An exact reproduction of the data below is the required answer.

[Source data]
<<<<
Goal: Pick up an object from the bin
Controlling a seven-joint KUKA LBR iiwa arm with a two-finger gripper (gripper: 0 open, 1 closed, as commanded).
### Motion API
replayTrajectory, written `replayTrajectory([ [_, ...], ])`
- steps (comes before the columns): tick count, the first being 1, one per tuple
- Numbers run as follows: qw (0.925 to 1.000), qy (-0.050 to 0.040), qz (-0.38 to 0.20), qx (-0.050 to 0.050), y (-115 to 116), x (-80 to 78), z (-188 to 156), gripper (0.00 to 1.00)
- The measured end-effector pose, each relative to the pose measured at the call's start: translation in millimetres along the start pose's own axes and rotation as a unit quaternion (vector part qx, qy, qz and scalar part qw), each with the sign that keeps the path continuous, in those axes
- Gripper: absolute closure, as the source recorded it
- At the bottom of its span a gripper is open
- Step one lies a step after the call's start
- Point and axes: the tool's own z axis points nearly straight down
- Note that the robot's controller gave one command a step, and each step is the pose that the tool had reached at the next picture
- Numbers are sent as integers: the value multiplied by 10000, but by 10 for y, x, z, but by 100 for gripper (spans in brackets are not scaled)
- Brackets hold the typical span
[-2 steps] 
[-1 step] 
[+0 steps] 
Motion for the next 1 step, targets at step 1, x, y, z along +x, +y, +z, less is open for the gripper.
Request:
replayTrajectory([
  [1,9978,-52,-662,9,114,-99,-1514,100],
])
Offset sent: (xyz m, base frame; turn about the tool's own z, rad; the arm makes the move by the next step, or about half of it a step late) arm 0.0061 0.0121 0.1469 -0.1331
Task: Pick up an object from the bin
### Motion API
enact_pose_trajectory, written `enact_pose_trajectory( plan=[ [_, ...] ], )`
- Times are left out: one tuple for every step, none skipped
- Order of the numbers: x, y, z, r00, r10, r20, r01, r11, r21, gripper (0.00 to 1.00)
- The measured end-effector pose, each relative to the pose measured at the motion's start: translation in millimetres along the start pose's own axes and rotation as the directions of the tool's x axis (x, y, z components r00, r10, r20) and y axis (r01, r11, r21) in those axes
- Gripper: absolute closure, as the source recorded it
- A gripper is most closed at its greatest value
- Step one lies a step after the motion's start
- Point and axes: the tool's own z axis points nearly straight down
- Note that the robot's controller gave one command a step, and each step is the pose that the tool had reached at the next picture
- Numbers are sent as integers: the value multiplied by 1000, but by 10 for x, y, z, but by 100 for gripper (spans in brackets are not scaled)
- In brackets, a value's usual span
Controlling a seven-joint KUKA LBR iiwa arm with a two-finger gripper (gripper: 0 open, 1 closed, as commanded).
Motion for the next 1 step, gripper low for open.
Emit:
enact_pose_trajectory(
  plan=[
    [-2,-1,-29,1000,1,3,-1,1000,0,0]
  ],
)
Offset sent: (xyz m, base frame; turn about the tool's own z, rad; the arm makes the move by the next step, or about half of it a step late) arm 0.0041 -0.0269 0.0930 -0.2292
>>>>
Completed task
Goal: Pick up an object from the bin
Controlling a seven-joint KUKA LBR iiwa arm with a two-finger gripper (gripper: 0 open, 1 closed, as commanded).
### Motion API
replayTrajectory, written `replayTrajectory([ [_, ...], ])`
- steps (comes before the columns): tick count, the first being 1, one per tuple
- Numbers run as follows: qw (0.925 to 1.000), qy (-0.050 to 0.040), qz (-0.38 to 0.20), qx (-0.050 to 0.050), y (-115 to 116), x (-80 to 78), z (-188 to 156), gripper (0.00 to 1.00)
- The measured end-effector pose, each relative to the pose measured at the call's start: translation in millimetres along the start pose's own axes and rotation as a unit quaternion (vector part qx, qy, qz and scalar part qw), each with the sign that keeps the path continuous, in those axes
- Gripper: absolute closure, as the source recorded it
- At the bottom of its span a gripper is open
- Step one lies a step after the call's start
- Point and axes: the tool's own z axis points nearly straight down
- Note that the robot's controller gave one command a step, and each step is the pose that the tool had reached at the next picture
- Numbers are sent as integers: the value multiplied by 10000, but by 10 for y, x, z, but by 100 for gripper (spans in brackets are not scaled)
- Brackets hold the typical span
[-2 steps] 
[-1 step] 
[+0 steps] 
Motion for the next 1 step, targets at step 1, x, y, z along +x, +y, +z, less is open for the gripper.
Request:
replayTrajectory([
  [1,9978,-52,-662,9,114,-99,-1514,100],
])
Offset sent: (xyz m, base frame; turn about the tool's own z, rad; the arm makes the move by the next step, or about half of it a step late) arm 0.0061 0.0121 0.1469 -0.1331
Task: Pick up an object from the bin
### Motion API
enact_pose_trajectory, written `enact_pose_trajectory( plan=[ [_, ...] ], )`
- Times are left out: one tuple for every step, none skipped
- Order of the numbers: x, y, z, r00, r10, r20, r01, r11, r21, gripper (0.00 to 1.00)
- The measured end-effector pose, each relative to the pose measured at the motion's start: translation in millimetres along the start pose's own axes and rotation as the directions of the tool's x axis (x, y, z components r00, r10, r20) and y axis (r01, r11, r21) in those axes
- Gripper: absolute closure, as the source recorded it
- A gripper is most closed at its greatest value
- Step one lies a step after the motion's start
- Point and axes: the tool's own z axis points nearly straight down
- Note that the robot's controller gave one command a step, and each step is the pose that the tool had reached at the next picture
- Numbers are sent as integers: the value multiplied by 1000, but by 10 for x, y, z, but by 100 for gripper (spans in brackets are not scaled)
- In brackets, a value's usual span
Controlling a seven-joint KUKA LBR iiwa arm with a two-finger gripper (gripper: 0 open, 1 closed, as commanded).
Motion for the next 1 step, gripper low for open.
Emit:
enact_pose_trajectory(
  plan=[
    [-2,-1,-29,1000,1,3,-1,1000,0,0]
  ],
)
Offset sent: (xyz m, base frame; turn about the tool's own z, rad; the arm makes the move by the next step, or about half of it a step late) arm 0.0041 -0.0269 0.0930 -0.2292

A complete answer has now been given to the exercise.